* ACTION ITEM
Every line of the material below should be output exactly as written, with the images skipped.
---------- SOURCE MATERIAL ----------
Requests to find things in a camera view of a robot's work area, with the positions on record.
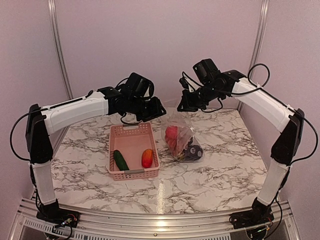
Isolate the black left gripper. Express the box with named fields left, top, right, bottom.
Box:
left=127, top=95, right=166, bottom=122

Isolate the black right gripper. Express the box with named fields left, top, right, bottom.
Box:
left=176, top=82, right=224, bottom=112

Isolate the red lychee bunch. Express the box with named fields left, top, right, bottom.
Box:
left=167, top=128, right=193, bottom=157

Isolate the red bumpy fruit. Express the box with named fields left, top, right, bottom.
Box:
left=164, top=125, right=178, bottom=142

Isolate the clear zip top bag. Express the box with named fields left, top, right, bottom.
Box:
left=161, top=109, right=204, bottom=163

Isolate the orange yellow fruit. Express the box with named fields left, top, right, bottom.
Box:
left=141, top=148, right=153, bottom=169

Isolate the purple eggplant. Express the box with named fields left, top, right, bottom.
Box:
left=177, top=138, right=204, bottom=162

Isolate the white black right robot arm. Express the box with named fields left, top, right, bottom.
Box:
left=177, top=58, right=304, bottom=224

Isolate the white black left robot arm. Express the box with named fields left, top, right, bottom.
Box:
left=25, top=72, right=166, bottom=223

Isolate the pink perforated plastic basket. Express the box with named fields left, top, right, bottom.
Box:
left=107, top=122, right=160, bottom=181

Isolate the dark green cucumber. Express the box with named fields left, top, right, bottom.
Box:
left=113, top=150, right=130, bottom=171

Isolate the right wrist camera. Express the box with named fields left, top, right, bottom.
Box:
left=179, top=71, right=198, bottom=92

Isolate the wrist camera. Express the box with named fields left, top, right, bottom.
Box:
left=179, top=71, right=198, bottom=92
left=121, top=72, right=155, bottom=100

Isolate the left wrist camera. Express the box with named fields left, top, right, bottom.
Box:
left=121, top=72, right=155, bottom=100

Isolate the rear aluminium table rail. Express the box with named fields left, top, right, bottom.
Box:
left=164, top=104, right=237, bottom=111

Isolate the aluminium table rail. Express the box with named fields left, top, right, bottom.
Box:
left=9, top=197, right=301, bottom=240
left=164, top=104, right=237, bottom=111
left=53, top=126, right=69, bottom=153

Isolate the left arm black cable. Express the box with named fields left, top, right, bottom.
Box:
left=9, top=77, right=156, bottom=162

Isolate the left aluminium table rail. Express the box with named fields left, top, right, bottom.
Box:
left=53, top=126, right=69, bottom=153

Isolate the right rear aluminium frame post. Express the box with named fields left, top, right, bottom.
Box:
left=236, top=0, right=271, bottom=112

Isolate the aluminium frame post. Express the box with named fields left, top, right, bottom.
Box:
left=47, top=0, right=74, bottom=100
left=236, top=0, right=271, bottom=112

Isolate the front aluminium table rail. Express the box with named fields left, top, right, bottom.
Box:
left=9, top=197, right=301, bottom=240

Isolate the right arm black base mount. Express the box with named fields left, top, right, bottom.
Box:
left=229, top=210, right=275, bottom=229

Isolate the left rear aluminium frame post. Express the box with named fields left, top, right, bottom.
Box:
left=47, top=0, right=74, bottom=100

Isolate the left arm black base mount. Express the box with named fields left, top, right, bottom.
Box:
left=36, top=208, right=80, bottom=228
----------
* RESULT OF THIS EXERCISE
Requests to find things in a camera view of a robot's work area, with the positions on record.
Isolate the black left gripper. Express the box with named fields left, top, right, bottom.
Box:
left=127, top=95, right=166, bottom=122

Isolate the black right gripper. Express the box with named fields left, top, right, bottom.
Box:
left=176, top=82, right=224, bottom=112

Isolate the red lychee bunch. Express the box with named fields left, top, right, bottom.
Box:
left=167, top=128, right=193, bottom=157

Isolate the red bumpy fruit. Express the box with named fields left, top, right, bottom.
Box:
left=164, top=125, right=178, bottom=142

Isolate the clear zip top bag. Express the box with named fields left, top, right, bottom.
Box:
left=161, top=109, right=204, bottom=163

Isolate the orange yellow fruit. Express the box with named fields left, top, right, bottom.
Box:
left=141, top=148, right=153, bottom=169

Isolate the purple eggplant. Express the box with named fields left, top, right, bottom.
Box:
left=177, top=138, right=204, bottom=162

Isolate the white black right robot arm. Express the box with named fields left, top, right, bottom.
Box:
left=177, top=58, right=304, bottom=224

Isolate the white black left robot arm. Express the box with named fields left, top, right, bottom.
Box:
left=25, top=72, right=166, bottom=223

Isolate the pink perforated plastic basket. Express the box with named fields left, top, right, bottom.
Box:
left=107, top=122, right=160, bottom=181

Isolate the dark green cucumber. Express the box with named fields left, top, right, bottom.
Box:
left=113, top=150, right=130, bottom=171

Isolate the right wrist camera. Express the box with named fields left, top, right, bottom.
Box:
left=179, top=71, right=198, bottom=92

Isolate the wrist camera. Express the box with named fields left, top, right, bottom.
Box:
left=179, top=71, right=198, bottom=92
left=121, top=72, right=155, bottom=100

Isolate the left wrist camera. Express the box with named fields left, top, right, bottom.
Box:
left=121, top=72, right=155, bottom=100

Isolate the rear aluminium table rail. Express the box with named fields left, top, right, bottom.
Box:
left=164, top=104, right=237, bottom=111

Isolate the aluminium table rail. Express the box with named fields left, top, right, bottom.
Box:
left=9, top=197, right=301, bottom=240
left=164, top=104, right=237, bottom=111
left=53, top=126, right=69, bottom=153

Isolate the left arm black cable. Express the box with named fields left, top, right, bottom.
Box:
left=9, top=77, right=156, bottom=162

Isolate the left aluminium table rail. Express the box with named fields left, top, right, bottom.
Box:
left=53, top=126, right=69, bottom=153

Isolate the right rear aluminium frame post. Express the box with named fields left, top, right, bottom.
Box:
left=236, top=0, right=271, bottom=112

Isolate the aluminium frame post. Express the box with named fields left, top, right, bottom.
Box:
left=47, top=0, right=74, bottom=100
left=236, top=0, right=271, bottom=112

Isolate the front aluminium table rail. Express the box with named fields left, top, right, bottom.
Box:
left=9, top=197, right=301, bottom=240

Isolate the right arm black base mount. Express the box with named fields left, top, right, bottom.
Box:
left=229, top=210, right=275, bottom=229

Isolate the left rear aluminium frame post. Express the box with named fields left, top, right, bottom.
Box:
left=47, top=0, right=74, bottom=100

Isolate the left arm black base mount. Express the box with named fields left, top, right, bottom.
Box:
left=36, top=208, right=80, bottom=228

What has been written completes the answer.